Os Estados Unidos registraram, somente no mês de agosto, 53 mortes em decorrência de ataques a tiros. O último deles ocorreu no dia 31 em uma rodovia entre as cidades de Midland e Odessa, no Texas, e vitimou sete pessoas.

 

 

Seth Aron Ator, de 36 anos, trafegava pela estrada quando foi abordado por policiais. Ele fugiu dos agentes e roubou um veículo do Serviço Postal americano. Depois, dirigiu por cerca de 24 km atirando aleatoriamente em quem estava em seu caminho. O atirador só foi contido quando policiais conseguiram cercá-lo próximo a um cinema em Odessa.

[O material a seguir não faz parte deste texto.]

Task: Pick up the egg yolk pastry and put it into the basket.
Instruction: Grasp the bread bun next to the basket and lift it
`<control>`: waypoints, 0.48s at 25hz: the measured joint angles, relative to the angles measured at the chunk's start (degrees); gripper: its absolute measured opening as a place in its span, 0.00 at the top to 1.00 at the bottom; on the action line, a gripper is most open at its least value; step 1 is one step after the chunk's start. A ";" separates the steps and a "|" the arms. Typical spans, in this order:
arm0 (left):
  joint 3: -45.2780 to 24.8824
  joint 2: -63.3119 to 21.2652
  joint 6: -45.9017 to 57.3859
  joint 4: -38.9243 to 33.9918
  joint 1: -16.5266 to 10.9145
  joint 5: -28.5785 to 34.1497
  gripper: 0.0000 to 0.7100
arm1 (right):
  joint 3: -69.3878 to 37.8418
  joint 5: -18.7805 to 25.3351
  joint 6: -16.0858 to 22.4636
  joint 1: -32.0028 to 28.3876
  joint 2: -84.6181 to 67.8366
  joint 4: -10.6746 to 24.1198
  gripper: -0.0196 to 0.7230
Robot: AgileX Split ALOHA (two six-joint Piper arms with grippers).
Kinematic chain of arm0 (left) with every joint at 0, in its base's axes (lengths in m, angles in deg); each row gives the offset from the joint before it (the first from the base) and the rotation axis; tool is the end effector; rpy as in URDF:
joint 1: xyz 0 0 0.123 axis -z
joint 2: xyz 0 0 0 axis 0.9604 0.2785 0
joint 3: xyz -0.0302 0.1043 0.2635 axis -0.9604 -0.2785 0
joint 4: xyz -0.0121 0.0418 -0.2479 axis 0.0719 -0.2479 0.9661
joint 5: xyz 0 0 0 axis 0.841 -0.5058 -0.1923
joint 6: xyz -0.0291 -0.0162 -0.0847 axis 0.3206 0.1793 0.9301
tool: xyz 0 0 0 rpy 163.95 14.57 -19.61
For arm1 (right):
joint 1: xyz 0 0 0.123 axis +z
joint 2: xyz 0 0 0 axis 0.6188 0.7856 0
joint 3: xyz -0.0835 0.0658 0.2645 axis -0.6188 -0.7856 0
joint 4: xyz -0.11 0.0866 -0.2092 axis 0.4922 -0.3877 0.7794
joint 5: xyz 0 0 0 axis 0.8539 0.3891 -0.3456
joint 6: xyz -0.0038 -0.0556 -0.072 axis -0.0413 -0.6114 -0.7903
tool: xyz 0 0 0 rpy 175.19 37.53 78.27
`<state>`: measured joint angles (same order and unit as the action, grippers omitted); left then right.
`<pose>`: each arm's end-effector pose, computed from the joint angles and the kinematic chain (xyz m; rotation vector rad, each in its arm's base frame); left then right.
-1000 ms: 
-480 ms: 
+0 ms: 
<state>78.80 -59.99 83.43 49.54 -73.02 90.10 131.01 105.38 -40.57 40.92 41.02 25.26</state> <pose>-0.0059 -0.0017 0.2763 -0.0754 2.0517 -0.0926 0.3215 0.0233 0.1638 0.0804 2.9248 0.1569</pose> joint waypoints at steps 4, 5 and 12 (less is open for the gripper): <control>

Logo no início do mês, dois ataques ocorridos em menos de 24 horas deixaram 32 mortos no país. No dia 3 de agosto, Patrick Crusius, de 21 anos, entrou em um supermercado na cidade de El Paso, também no Texas, e abriu fogo indiscriminadamente: 22 pessoas morreram e mais de 20 ficaram feridas até que ele fosse preso pela polícia.

No dia seguinte, em Dayton, Ohio, Connor Betts, de 24 anos, realizou um ataque no centro da cidade, próximo a um bar. Ele fez dez vítimas fatais, entre elas a sua própria irmã, e deixou dezenas de feridos. A polícia agiu rapidamente e em menos de um minuto matou o agressor.

Assassinato em massa

Conforme o Departamento de Justiça americano, assassinato em massa é entendido como "três ou mais assassinatos em um único episódio, excluindo a morte do atirador". Por esse critério, 53 pessoas foram vítimas de assassinatos em massa só em agosto de 2019 nos EUA. Desde o início do ano, foram registrados 38 casos no país.

Os episódios recentes têm levado a mais discussão na revisão da legislação sobre compra de armas nos Estados Unidos. No dia 5 de agosto, o presidente Donald Trump pediu que os legisladores americanos aprovassem leis exigindo uma checagem de antecedentes para aquisição de armas.